Exercise details:
Copy out every line from the records that includes "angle".

(Dataset excerpts)
[Start of Attachment]

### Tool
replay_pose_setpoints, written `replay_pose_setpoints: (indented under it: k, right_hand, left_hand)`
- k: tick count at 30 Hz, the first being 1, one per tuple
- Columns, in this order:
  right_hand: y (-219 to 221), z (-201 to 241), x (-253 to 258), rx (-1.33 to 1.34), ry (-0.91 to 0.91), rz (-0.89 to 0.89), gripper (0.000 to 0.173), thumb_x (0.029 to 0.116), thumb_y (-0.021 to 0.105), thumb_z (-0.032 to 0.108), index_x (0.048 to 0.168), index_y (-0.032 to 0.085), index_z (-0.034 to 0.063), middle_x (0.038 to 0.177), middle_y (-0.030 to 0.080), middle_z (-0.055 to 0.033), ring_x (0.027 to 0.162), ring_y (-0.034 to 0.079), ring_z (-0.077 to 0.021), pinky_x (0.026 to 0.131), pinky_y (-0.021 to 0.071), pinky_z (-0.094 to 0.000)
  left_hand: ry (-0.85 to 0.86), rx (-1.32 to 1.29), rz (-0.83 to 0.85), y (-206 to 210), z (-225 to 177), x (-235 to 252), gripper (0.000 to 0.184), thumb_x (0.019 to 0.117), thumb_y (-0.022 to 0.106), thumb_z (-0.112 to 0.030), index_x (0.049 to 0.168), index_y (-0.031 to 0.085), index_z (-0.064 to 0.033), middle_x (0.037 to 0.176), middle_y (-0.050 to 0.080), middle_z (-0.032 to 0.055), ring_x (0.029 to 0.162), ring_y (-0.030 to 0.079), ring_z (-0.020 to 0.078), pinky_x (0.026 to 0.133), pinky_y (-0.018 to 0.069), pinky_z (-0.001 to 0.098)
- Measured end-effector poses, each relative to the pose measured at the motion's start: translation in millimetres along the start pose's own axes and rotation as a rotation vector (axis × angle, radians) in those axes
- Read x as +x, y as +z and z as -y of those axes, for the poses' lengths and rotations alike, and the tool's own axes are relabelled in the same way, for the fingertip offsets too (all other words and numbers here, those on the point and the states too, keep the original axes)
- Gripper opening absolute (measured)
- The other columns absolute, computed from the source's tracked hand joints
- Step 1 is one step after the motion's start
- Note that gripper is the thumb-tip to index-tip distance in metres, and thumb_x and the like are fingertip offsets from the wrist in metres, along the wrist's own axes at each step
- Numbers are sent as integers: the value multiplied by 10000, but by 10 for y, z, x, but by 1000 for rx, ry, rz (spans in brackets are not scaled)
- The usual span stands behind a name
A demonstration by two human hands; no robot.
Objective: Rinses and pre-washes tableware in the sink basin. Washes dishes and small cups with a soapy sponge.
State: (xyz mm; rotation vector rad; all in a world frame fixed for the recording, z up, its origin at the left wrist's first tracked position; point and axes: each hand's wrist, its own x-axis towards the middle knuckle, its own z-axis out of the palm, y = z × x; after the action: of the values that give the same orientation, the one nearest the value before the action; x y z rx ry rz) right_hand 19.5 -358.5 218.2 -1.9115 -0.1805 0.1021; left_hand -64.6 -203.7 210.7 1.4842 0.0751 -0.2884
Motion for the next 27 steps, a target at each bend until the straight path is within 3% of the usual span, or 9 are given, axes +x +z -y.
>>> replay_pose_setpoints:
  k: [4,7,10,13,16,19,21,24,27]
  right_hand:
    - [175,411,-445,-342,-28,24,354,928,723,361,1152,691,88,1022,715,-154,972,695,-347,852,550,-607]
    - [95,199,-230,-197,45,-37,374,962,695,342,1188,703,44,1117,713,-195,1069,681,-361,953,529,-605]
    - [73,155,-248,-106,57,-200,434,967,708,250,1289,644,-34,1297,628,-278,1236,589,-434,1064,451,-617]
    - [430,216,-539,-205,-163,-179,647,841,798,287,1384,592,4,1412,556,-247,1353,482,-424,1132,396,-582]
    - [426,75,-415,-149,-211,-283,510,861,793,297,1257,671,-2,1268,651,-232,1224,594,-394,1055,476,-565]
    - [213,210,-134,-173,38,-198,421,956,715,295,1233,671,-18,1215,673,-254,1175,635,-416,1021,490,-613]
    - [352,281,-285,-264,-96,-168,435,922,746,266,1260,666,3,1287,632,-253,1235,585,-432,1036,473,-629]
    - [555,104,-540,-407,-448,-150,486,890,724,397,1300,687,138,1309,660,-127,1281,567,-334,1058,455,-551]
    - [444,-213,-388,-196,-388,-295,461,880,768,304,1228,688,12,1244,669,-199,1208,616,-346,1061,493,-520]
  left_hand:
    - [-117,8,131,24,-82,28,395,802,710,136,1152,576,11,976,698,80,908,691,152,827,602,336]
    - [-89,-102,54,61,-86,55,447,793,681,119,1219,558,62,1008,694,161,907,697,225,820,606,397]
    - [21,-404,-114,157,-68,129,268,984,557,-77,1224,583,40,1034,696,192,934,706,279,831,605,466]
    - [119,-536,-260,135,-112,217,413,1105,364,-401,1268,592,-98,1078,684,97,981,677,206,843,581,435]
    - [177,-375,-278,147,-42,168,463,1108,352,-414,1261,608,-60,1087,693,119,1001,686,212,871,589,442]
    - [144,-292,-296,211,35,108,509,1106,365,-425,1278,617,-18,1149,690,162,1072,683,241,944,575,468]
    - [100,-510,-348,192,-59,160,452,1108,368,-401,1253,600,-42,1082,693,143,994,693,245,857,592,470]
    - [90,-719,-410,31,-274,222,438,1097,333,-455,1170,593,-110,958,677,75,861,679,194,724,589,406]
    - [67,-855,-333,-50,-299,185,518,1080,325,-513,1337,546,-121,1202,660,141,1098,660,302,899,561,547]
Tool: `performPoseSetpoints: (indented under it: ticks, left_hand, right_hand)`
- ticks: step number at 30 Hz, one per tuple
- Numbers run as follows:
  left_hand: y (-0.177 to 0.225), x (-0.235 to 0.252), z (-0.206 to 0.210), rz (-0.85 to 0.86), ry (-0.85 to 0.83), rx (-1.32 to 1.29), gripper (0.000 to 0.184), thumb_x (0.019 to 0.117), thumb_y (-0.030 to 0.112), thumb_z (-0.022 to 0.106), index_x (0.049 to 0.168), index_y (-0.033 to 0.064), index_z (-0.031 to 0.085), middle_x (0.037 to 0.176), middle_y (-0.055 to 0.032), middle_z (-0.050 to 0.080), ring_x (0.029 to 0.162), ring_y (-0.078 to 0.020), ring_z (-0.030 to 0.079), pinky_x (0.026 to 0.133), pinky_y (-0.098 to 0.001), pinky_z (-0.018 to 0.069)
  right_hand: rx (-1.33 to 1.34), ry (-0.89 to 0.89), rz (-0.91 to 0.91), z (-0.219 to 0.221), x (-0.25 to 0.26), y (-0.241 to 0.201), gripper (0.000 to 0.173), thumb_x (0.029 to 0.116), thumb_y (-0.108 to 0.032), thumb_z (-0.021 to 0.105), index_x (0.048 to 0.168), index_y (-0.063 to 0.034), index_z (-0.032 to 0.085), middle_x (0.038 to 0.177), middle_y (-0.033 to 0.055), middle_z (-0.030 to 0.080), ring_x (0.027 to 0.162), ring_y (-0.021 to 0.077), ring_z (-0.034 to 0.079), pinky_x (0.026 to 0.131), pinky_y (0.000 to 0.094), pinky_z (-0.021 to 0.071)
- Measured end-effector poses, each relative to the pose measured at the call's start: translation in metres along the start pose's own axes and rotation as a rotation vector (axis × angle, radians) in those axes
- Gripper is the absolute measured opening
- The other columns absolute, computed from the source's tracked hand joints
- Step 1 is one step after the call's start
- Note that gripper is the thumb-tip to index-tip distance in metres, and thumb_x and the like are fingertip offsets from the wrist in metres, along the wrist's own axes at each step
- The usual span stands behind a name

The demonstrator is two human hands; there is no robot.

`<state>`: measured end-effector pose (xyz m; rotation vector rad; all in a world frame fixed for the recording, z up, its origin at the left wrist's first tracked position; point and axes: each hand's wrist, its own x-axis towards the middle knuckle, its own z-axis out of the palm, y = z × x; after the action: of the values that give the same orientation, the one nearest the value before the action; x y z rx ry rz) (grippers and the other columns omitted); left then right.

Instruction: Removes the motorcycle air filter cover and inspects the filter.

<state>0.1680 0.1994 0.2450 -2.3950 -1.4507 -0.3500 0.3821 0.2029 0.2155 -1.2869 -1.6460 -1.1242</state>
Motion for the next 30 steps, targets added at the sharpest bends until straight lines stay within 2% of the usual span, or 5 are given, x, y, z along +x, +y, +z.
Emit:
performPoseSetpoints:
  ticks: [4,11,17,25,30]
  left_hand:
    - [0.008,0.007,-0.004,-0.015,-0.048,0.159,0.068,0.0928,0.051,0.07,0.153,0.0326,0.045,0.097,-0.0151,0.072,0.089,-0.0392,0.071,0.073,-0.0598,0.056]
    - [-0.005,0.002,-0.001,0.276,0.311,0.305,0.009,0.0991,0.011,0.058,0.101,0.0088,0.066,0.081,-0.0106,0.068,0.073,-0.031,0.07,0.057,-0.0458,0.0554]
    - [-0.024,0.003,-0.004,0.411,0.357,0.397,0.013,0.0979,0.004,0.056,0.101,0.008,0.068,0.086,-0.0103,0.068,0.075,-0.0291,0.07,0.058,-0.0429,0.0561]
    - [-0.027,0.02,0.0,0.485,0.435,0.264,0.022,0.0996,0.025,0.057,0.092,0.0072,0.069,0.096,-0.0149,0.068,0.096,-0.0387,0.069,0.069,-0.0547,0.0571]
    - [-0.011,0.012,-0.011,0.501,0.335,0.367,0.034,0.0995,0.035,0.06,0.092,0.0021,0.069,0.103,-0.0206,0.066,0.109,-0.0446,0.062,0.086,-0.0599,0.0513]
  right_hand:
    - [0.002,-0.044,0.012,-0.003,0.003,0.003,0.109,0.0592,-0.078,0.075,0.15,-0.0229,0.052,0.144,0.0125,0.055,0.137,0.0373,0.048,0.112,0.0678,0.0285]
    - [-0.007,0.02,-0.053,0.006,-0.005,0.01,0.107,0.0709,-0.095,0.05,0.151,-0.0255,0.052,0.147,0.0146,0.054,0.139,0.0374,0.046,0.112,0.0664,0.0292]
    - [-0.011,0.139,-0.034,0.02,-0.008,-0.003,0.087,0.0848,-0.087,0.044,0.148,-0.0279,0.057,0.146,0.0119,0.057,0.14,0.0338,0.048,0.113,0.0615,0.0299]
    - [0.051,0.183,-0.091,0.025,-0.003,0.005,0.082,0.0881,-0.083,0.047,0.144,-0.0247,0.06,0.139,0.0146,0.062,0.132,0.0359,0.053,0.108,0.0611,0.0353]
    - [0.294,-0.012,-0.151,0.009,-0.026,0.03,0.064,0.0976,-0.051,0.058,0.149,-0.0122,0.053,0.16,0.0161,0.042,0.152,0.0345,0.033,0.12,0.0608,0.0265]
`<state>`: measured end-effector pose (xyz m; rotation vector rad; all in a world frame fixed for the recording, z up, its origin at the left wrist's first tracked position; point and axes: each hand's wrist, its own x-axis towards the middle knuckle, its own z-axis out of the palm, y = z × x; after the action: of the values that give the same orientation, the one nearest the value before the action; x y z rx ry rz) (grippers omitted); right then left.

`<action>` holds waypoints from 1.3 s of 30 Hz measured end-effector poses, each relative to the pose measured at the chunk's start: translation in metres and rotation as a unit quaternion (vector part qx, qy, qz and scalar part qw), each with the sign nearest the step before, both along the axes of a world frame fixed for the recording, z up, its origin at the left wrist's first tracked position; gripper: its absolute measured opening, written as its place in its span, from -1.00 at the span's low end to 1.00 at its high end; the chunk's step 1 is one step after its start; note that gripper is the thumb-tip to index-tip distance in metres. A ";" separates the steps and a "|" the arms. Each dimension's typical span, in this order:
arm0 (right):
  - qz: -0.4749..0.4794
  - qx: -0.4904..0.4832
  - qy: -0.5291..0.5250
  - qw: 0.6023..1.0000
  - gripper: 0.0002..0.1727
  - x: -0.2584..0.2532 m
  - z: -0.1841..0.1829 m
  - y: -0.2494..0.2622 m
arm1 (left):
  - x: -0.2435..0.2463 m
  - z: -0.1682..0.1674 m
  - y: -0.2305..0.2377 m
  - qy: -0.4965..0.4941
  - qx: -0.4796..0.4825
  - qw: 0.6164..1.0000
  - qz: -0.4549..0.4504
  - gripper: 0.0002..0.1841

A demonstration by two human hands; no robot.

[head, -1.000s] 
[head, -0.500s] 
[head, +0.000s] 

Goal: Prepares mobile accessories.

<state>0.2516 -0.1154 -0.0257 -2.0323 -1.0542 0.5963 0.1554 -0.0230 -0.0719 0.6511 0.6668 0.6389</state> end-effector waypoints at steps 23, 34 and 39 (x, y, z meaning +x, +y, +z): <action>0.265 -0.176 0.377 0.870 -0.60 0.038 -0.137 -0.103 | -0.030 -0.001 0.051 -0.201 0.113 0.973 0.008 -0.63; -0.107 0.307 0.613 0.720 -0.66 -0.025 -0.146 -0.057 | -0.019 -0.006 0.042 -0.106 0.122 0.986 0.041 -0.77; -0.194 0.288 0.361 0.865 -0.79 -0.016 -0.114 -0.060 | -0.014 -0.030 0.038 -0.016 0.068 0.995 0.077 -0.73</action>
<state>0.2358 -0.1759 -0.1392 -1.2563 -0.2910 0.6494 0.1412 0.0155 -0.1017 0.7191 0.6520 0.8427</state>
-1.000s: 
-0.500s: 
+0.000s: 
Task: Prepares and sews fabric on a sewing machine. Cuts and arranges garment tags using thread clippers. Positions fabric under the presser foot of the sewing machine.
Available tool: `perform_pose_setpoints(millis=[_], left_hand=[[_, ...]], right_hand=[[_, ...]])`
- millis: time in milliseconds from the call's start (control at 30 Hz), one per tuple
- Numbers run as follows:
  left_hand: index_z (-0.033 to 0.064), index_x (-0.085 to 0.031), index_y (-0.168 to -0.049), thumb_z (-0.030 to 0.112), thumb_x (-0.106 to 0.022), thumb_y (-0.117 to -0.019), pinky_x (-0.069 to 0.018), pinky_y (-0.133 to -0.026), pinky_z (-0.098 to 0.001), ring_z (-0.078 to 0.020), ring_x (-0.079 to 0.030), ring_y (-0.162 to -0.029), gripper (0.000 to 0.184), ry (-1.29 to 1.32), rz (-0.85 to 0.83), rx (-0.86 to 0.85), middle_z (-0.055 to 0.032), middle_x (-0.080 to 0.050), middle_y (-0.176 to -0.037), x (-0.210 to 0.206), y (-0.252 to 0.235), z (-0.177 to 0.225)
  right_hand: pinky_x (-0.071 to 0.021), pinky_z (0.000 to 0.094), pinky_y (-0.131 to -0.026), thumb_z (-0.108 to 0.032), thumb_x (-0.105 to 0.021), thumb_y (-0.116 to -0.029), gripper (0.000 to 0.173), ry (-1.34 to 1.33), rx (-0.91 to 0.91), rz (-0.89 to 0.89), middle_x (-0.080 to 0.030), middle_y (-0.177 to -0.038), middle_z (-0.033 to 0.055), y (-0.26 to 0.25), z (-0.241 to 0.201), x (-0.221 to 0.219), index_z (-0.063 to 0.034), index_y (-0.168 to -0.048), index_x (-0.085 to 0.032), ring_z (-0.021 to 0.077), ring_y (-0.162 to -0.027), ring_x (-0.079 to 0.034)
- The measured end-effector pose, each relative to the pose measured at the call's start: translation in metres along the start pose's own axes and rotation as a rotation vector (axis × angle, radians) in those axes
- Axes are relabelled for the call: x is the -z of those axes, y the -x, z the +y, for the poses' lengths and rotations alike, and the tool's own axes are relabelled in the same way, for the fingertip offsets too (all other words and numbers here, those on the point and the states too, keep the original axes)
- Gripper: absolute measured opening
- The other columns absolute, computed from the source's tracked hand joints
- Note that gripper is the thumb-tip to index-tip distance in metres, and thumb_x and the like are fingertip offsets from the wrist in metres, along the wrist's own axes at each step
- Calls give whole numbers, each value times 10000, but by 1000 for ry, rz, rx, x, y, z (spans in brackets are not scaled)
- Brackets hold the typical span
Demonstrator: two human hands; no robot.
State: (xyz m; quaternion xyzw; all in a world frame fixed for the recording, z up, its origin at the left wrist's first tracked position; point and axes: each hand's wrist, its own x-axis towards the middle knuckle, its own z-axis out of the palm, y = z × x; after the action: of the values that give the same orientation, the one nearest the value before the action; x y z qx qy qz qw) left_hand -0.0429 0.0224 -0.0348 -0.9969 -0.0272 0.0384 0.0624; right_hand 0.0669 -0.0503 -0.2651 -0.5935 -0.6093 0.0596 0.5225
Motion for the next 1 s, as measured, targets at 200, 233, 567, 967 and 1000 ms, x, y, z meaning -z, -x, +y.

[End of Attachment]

Reply to the task:
- Measured end-effector poses, each relative to the pose measured at the motion's start: translation in millimetres along the start pose's own axes and rotation as a rotation vector (axis × angle, radians) in those axes
- Measured end-effector poses, each relative to the pose measured at the call's start: translation in metres along the start pose's own axes and rotation as a rotation vector (axis × angle, radians) in those axes
- The measured end-effector pose, each relative to the pose measured at the call's start: translation in metres along the start pose's own axes and rotation as a rotation vector (axis × angle, radians) in those axes

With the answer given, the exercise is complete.